Song by Styx

from the album Paradise Theatre
- A-side: "Rockin' the Paradise"
- Released: 1981
- Recorded: 1980
- Genre: Rock, hard rock
- Length: 4:58 (album version) 3:52 (single edit)
- Label: A&M
- Songwriters: James "J.Y." Young Dennis DeYoung

= Snowblind (Styx song) =

1981 song by Styx

"Snowblind" is a song by Styx that appears on the Paradise Theatre album released in 1981. The song is about the helplessness of cocaine addiction, alternating between slow, brooding verses (sung by James Young) and a faster, harder-edged chorus (sung by Tommy Shaw), representing the addict's cycle of highs and lows.

"Snowblind" was written by Dennis DeYoung and Young with uncredited lyrics by Shaw. The single reached #22 on the Mainstream Rock Tracks chart.
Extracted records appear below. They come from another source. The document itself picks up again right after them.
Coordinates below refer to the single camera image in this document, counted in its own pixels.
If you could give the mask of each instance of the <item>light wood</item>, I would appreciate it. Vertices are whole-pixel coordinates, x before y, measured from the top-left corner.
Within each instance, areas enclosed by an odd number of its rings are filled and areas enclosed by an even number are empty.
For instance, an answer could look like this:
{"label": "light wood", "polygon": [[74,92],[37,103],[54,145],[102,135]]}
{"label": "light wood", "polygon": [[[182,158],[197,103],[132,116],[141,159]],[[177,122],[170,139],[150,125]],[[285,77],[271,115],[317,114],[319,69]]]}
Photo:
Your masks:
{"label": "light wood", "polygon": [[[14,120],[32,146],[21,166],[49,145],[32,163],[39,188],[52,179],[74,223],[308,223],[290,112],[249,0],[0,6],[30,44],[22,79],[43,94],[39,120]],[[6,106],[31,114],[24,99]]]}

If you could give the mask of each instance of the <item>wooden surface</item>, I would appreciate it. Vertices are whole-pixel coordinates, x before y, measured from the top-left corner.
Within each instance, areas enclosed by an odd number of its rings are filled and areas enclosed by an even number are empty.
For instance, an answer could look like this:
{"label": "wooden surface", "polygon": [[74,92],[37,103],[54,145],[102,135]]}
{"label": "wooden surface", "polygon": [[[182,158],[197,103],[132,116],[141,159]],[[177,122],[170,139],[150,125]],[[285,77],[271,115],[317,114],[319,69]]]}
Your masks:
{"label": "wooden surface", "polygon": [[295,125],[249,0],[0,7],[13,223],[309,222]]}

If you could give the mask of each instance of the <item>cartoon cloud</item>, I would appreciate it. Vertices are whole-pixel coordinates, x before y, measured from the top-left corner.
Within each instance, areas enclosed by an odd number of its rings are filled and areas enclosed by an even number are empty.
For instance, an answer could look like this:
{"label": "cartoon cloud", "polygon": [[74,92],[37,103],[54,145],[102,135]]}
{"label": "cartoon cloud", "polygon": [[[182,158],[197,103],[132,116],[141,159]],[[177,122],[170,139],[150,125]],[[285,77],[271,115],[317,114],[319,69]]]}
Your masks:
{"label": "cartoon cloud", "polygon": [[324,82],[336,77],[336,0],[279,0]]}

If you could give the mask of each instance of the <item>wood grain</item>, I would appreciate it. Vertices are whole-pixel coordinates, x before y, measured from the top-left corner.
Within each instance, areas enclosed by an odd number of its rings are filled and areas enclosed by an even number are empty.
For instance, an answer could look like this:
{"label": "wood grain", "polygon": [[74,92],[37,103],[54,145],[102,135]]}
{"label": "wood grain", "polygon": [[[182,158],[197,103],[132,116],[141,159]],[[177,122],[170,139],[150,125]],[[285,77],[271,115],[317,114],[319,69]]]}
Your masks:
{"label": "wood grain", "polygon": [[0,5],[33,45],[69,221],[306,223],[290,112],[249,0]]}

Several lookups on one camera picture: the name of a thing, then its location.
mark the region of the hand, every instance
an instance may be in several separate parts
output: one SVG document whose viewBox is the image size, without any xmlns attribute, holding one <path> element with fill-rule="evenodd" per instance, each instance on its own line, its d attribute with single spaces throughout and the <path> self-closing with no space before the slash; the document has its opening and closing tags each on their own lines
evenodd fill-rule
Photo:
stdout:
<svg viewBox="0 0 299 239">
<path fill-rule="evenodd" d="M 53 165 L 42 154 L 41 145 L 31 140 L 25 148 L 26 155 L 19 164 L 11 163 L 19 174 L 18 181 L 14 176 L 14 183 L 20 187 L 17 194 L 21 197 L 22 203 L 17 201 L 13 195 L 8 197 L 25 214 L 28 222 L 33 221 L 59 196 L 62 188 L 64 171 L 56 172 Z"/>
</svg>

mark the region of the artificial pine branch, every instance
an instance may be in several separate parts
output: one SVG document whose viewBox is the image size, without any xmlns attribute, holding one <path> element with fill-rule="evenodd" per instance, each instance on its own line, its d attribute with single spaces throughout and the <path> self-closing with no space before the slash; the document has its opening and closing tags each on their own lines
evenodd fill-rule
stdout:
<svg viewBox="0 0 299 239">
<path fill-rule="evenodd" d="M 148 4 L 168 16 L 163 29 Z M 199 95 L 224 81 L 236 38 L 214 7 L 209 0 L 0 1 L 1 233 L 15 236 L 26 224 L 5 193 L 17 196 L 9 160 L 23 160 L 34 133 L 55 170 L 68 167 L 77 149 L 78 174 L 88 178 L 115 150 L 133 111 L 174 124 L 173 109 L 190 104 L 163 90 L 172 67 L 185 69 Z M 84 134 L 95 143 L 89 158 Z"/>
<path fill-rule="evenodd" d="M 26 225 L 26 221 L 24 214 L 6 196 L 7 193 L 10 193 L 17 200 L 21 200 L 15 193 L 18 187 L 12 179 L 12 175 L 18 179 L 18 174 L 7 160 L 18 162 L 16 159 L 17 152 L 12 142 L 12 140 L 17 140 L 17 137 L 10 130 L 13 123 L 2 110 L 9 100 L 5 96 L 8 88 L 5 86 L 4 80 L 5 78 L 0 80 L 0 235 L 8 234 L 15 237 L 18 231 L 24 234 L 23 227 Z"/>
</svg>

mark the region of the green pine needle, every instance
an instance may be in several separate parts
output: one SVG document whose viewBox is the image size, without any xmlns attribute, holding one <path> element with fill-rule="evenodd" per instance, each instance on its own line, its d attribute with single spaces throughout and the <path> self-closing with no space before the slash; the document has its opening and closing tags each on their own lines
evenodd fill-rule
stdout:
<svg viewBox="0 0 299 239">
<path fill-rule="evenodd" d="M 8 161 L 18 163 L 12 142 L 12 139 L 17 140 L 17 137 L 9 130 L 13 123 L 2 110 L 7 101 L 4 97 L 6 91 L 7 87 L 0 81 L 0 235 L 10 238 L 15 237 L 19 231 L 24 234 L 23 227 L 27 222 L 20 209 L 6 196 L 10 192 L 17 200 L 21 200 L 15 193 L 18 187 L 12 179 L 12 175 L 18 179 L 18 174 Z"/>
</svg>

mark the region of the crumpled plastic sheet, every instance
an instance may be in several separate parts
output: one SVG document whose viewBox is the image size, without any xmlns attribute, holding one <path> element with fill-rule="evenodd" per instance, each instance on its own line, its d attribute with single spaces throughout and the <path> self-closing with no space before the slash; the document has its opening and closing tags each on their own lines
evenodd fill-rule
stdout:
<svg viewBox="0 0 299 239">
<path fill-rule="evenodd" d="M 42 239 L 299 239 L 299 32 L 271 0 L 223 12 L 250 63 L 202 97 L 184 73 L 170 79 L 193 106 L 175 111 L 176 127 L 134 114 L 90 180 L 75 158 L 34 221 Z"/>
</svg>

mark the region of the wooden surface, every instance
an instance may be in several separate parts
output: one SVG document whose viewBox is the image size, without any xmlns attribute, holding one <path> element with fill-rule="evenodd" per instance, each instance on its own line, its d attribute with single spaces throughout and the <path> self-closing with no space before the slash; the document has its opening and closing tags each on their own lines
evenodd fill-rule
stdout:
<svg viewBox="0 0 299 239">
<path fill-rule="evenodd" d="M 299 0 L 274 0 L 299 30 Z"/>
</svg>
Shaw said of the song in 2011:
I had done some research into those lyrics. Everybody was doing it back then – it's not my excuse, but it was just what you did. If you were going to a party back in those days, cocaine was just one of the things on the menu. I never did heroin, because I thought that meant I was doing heavy drugs, which shows you the insanity of doing drugs. I probably should have done heroin, because I understand heroin actually makes you feel good. Cocaine just makes you stupid.

==Controversy==
Claims were made by anti-rock-music activists during the early 1980s that the song's lyrics were Satanic and contained hidden backwards messages. The line "I try so hard to make it so" when played in reverse was alleged to be "Satan moves through our voices". Aural inspection however suggests that any resemblance the line's reversed phonemes had to this phrase was slight, and likely coincidental. The protestors used "Snowblind" as one of several examples of rock songs that they claimed contained hidden Satanic phrases, and they lobbied the Arkansas State Senate for laws to require warning labels on records containing such messages. Later the Parents Music Resource Center and leader Tipper Gore condemned the song as "Satanic".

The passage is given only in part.